Die Rolle von Fabiola als tanzende Fuchsmutter mit ungezügeltem argentinischem Temperament und einer ausgiebigen Passion für Schuhe jeglicher Art finde ich dagegen teilweise sehr unbefriedigend. Ihre Tochter lechzt nach ihrer Aufmerksamkeit und schwärmt in den höchsten Tönen von ihr.
„Meine Mutter ist die beste Tangotänzerin der Welt“, erklärte ich. „Wenn sie tanzt, malt sie die Noten mit ihren Füßen in den Boden.“ (S. 122)

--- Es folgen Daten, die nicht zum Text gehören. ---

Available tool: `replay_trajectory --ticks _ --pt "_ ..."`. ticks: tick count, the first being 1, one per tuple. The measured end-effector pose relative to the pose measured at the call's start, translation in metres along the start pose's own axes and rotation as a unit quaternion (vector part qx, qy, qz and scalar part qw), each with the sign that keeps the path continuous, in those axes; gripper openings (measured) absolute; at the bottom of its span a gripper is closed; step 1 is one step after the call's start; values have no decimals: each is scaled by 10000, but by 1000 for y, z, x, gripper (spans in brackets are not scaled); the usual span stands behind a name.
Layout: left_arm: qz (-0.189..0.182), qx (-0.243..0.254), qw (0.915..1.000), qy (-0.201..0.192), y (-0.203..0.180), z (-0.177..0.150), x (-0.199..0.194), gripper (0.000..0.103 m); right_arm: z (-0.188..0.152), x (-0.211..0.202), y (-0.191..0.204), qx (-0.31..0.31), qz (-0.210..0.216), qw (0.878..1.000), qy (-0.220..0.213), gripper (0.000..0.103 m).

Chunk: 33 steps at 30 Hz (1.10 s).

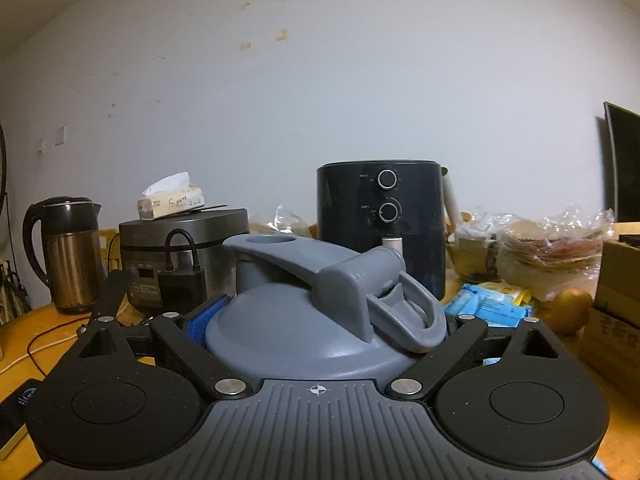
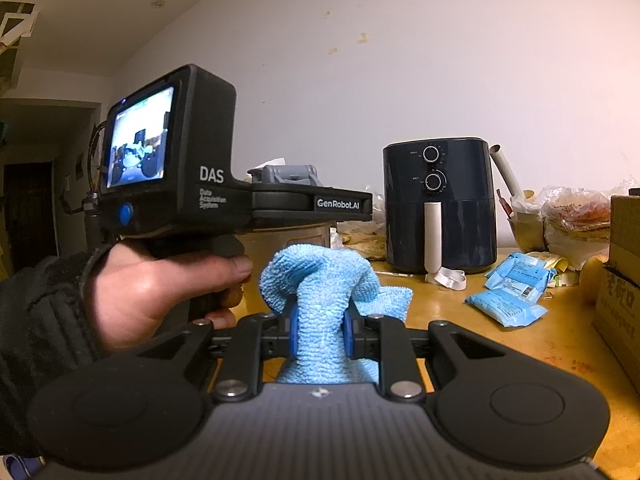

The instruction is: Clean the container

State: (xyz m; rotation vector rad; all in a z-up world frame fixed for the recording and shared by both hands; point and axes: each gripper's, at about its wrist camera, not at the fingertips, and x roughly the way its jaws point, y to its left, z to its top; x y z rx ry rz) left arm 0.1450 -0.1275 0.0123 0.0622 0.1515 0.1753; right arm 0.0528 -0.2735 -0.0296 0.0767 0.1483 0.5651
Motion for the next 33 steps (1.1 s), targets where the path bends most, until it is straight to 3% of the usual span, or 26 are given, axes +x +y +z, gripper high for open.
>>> replay_trajectory --ticks 6,13,25,33 --pt "53 -13 10000 11 0 0 -1 95 0 -1 0 -3 -10 10000 -4 18" --pt "-134 37 9999 -37 3 -1 -2 95 0 -2 0 16 -28 10000 -4 18" --pt "-734 84 9971 -201 17 -6 -1 95 0 2 0 26 -9 10000 12 18" --pt "-1469 139 9885 -337 29 -10 1 95 0 6 0 26 -1 10000 31 19"
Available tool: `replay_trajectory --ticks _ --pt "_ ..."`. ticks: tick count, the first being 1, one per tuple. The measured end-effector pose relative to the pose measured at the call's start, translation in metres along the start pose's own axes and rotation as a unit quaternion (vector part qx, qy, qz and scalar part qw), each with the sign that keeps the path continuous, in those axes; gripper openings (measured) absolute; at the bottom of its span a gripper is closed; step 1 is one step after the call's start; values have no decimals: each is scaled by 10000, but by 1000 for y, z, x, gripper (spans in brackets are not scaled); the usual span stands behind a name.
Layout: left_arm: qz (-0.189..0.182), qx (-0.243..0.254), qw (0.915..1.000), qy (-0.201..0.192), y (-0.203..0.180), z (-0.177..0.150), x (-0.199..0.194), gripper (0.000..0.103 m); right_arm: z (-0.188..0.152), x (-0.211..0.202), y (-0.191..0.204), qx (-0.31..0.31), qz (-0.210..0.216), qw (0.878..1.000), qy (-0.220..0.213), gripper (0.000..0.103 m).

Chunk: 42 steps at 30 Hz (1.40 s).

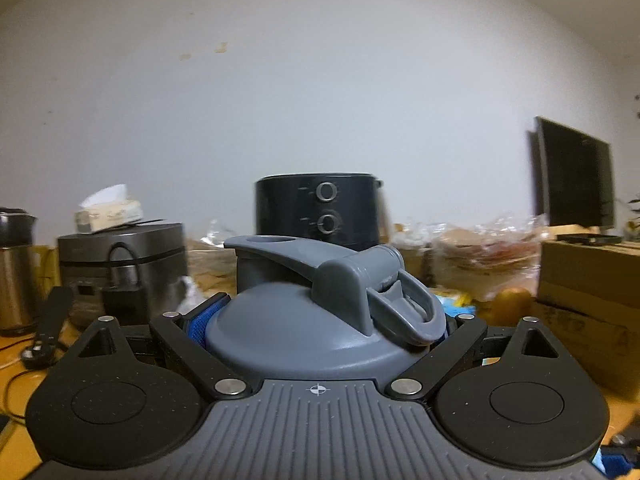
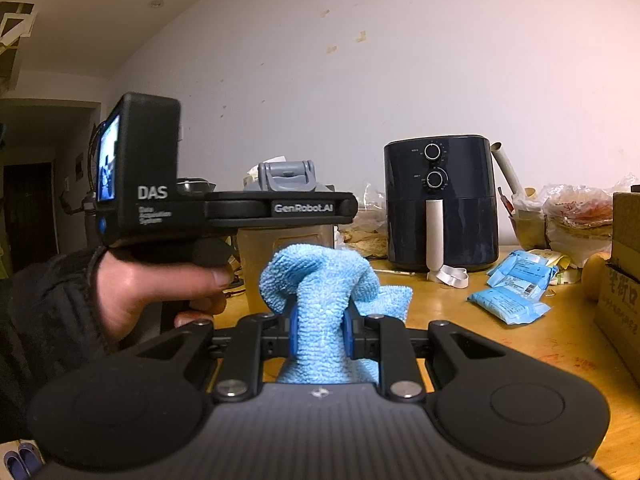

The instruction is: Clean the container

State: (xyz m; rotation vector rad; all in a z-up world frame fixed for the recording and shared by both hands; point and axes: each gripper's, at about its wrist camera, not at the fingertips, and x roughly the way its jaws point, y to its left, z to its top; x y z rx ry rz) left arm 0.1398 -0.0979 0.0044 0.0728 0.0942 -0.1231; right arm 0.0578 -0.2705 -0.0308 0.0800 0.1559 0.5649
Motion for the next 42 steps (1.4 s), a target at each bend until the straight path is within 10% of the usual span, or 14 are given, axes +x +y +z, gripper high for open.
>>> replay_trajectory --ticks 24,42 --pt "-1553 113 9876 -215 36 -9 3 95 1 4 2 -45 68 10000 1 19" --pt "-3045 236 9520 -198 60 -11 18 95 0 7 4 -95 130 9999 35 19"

Im nächsten Moment wird sie dann doch wieder bitter enttäuscht. Man ist immer die Summe der Umstände, die man im eigenen Leben begreifen und verarbeiten musste das trifft sicherlich auch auf Fabiola zu, die als Findelkind in einem Kloster aufwuchs. Lediglich in einer Szene spürte ich die innige Verbundenheit von Mutter und Tochter, die mit dem folgenden Zitat wunderschön in Worte gefasst wird „[..] und schließlich ergab ich mich dem Schicksal und kroch unter die zusätzliche Decke, als Fabiola Duérmete mi niña summte. [..] Und die Töne fielen wie Regentröpfchen auf meine Augenlider, bis ich einschlief.“ (S. 91)
Die eigene Familie kann man sich nicht aussuchen, aber man kann Freunde, Wegbegleiter und ein ganzes Dorf so liebgewinnen, dass sie fehlende Blutsverwandte tausendfach in Gold aufwiegen. Diese Quintessenz bleibt nach der Lektüre hängen – ebenso wie die Erkenntnis, dass Schuhe zum Tanzen da sind.